Modi, Smart Non-alignment & Major World Powers

Prof. Chintamani Mahapatra
June 29, 2019
Image Courtesy: The Economic Times

 

Prime Minister Narendra Modi’s engagements with the leaders of major world powers are distinct, well measured, and symbol of India’s quest for an autonomous status of India in world affairs.

When foreign policy analysts speak of strategic autonomy, they use the term in such a way that India cannot have closer defense and security ties with any power without losing its autonomy. Opponents of India’s strategic partnership with the United States have often argued that India would lose its strategic autonomy by going too close to the United States.

When India seeks to strike strategic bonds with Russia, France, Britain, Germany, or Japan, they usually remain silent about “strategic autonomy.” And that means the real worry in the strategic community in India lies with what the US would do to India if the country forges a very close strategic partnership with that country.

US President Donald Trump has made the task easy for India by making US relations with India purely transactional. There has never been any bonhomie between India and the US since the inception of the Trump Administration. Not even at the symbolic level.

By clamping high tariff on Indian exports of aluminium and steel products, by repeatedly describing India as the tariff king, by describing India’s retaliatory tariff as “unacceptable”, by withdrawing GSP to Indian products in US market, by adopting unfriendly policy on H1B visas and immigration issues, by asking India not to buy oil from Venezuela and Iran, by opposing Indian purchase of Russian weapons and military equipment, the Trump Administration has sought to redefine the contours of Indo-US strategic partnership.

There are apprehensions that the structure of Indo-US strategic partnership painstakingly built up by his predecessors—both Democratic and Republican Presidents, would completely transform if there is a second Trump Administration after 2020 election in the US.

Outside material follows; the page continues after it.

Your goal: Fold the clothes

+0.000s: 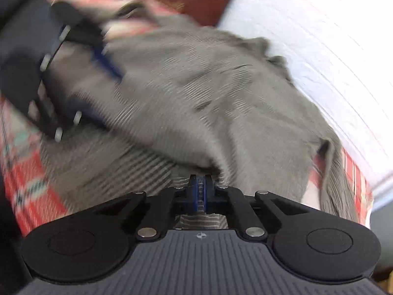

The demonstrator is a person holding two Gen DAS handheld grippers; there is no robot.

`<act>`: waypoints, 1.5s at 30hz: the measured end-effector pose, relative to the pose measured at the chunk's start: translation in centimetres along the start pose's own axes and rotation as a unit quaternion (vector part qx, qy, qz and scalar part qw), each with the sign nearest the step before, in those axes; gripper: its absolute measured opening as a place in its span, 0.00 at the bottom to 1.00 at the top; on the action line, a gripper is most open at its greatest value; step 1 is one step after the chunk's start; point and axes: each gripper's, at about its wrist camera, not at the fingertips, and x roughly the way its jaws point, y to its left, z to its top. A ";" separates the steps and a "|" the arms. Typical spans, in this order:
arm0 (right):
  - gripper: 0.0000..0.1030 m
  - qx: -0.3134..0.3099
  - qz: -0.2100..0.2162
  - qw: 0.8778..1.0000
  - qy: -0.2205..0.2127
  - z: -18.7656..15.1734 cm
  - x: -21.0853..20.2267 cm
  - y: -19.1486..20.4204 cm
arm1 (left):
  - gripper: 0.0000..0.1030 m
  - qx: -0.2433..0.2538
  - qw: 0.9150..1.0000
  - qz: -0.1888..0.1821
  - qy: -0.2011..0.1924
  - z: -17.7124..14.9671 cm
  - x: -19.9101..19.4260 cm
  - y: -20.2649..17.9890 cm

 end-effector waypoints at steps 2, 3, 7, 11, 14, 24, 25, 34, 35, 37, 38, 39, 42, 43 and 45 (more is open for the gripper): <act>0.03 0.043 -0.002 0.999 -0.020 0.7 -0.5 -1.9 | 0.32 -0.021 1.000 -0.010 0.007 0.2 0.2 0.9; 0.03 0.063 -0.003 0.998 -0.030 0.9 -0.8 -2.8 | 0.13 -0.035 0.999 -0.017 0.008 0.3 0.2 1.5; 0.03 0.110 0.001 0.993 -0.047 1.4 -1.4 -4.9 | 0.02 -0.106 0.991 -0.079 -0.012 0.8 -1.2 4.5; 0.04 0.125 0.000 0.991 -0.035 1.1 -0.7 -5.6 | 0.02 -0.197 0.964 -0.168 -0.058 0.9 -3.3 8.5; 0.09 0.128 0.005 0.991 -0.021 0.5 0.1 -5.4 | 0.02 -0.279 0.934 -0.210 -0.069 1.1 -3.3 11.5; 0.23 0.043 0.010 0.995 -0.094 0.2 -4.0 0.4 | 0.03 -0.396 0.892 -0.217 -0.006 1.5 0.9 14.4; 0.24 0.018 0.011 0.995 -0.095 0.3 -3.9 1.4 | 0.03 -0.395 0.893 -0.216 -0.005 1.6 1.0 14.3; 0.39 -0.124 0.003 0.992 -0.024 1.4 2.0 6.2 | 0.03 -0.390 0.897 -0.207 -0.005 1.9 1.0 15.0; 0.39 -0.131 -0.003 0.991 -0.015 1.5 2.6 6.4 | 0.04 -0.388 0.898 -0.207 -0.006 1.9 1.0 15.1; 0.38 -0.133 -0.015 0.991 0.000 1.6 3.6 6.3 | 0.04 -0.386 0.899 -0.207 -0.008 2.0 0.8 15.3; 0.38 -0.132 -0.022 0.991 0.007 1.6 4.0 6.2 | 0.04 -0.384 0.899 -0.207 -0.010 2.0 0.8 15.4; 0.38 -0.128 -0.026 0.991 0.014 1.6 4.5 6.1 | 0.05 -0.383 0.900 -0.207 -0.011 2.0 0.7 15.5; 0.17 -0.115 -0.028 0.992 0.032 1.8 5.0 5.5 | 0.09 -0.381 0.901 -0.206 -0.010 1.9 0.8 15.8; 0.07 -0.111 -0.028 0.993 0.041 1.8 5.1 5.3 | 0.11 -0.381 0.902 -0.204 -0.009 1.9 0.9 15.9; 0.00 -0.097 -0.025 0.994 0.048 2.0 4.9 4.8 | 0.27 -0.380 0.904 -0.195 -0.004 1.6 1.2 16.0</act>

In a way, the Trump Administration has pushed India incrementally closer towards Russia and China. In any case, India has never shown any interest in “containment” strategies and successive administrations in New Delhi had delimited the boundary of Indo-US strategic partnership centered around even notional containment. Trump has made it easy for India to sharpen its own transactional strategies by its unfriendly approaches towards India.

Prime Minister Narendra Modi’s diplomacy with the major world leaders in Osaka at the time of G20 meeting of Heads of States/Governments of the member countries was par excellence. He held a series of bilateral and trilateral meetings with world leaders. More than the bilateral diplomacy, the trilateral ones were both symbolic and substantive. The two trilateral meetings of leaders that caught the attention of the international community were Russia-China-India (RCI) and Japan-America-India (JAI). Common to both the trilateral meetings was India. If this does not signify Indian autonomous foreign policy, then what else does!

There is no Japan-Russia-China trilateral; there is no US-Russia-China trilateral and nor was there USA-Japan-China trilateral. If analyzed carefully, in the changing circumstances of the global order, India is the only major power that can manage positive equations with Russia and China on the one hand and USA and Japan on the other.

Significantly, Russo-Chinese strategic alliance today aims at managing unilateralism of the United States. China has emerged as an economic superpower, and Russia continues to be a military superpower. Although the United States remains the singular comprehensive superpower, the combined strength of Russia and China is a force to be reckoned with. The US and Japan too are bilateral alliance partners. This alliance is a very durable bilateral alliance and remains the cornerstone of US strategy in the Indo-Pacific region. Both Japan and the United States have severe issues with Russia and China that remain pending for resolution.

While the United States and China have entered into a critical phase of “cold confrontation,” Japan solidly stands behind the United States. As the United States and Russia fiercely compete for influence in Eurasia, India remains non-committal to the US or Russia. Yet, the Japan-America-India (JAI) trilateral has far-reaching significance for the maintenance of peace and stability in the Indo-Pacific region. Russia-China-India triangle, on the other hand, has extensive relevance towards the goal of every nation in the world minus the United States to shape a multilateral global order where unilateralism of any kind would be unacceptable.

This in a way is the effort of the Modi Government to evolve a “smart non-alignment” where India would not remain unwelcomed to rival groupism, and at the same time, India would facilitate the prevention of groupism in international relations. India’s difficulties with China are not over yet, despite the tremendous expansion of positive Sino-Indian relations. India’s cooperative networks with Japan are work in progress given the lackluster growth in Indo-Japanese relations in the past.

Nonetheless, India has managed to be part of two trilateral groups of major powers. India thus plays a very critical role in world affairs today that has gone unnoticed among the IR scholars in many countries, including India. Excessive focus on China, Pakistan, USA, terrorism, etc. has clouded the thoughts to an extent Prime Minister Modi’s deft diplomacy has not been seriously examined.

There are many major powers in the world today, but India stands out in its role in promoting cooperative ties with powers that are often at loggerheads with one another.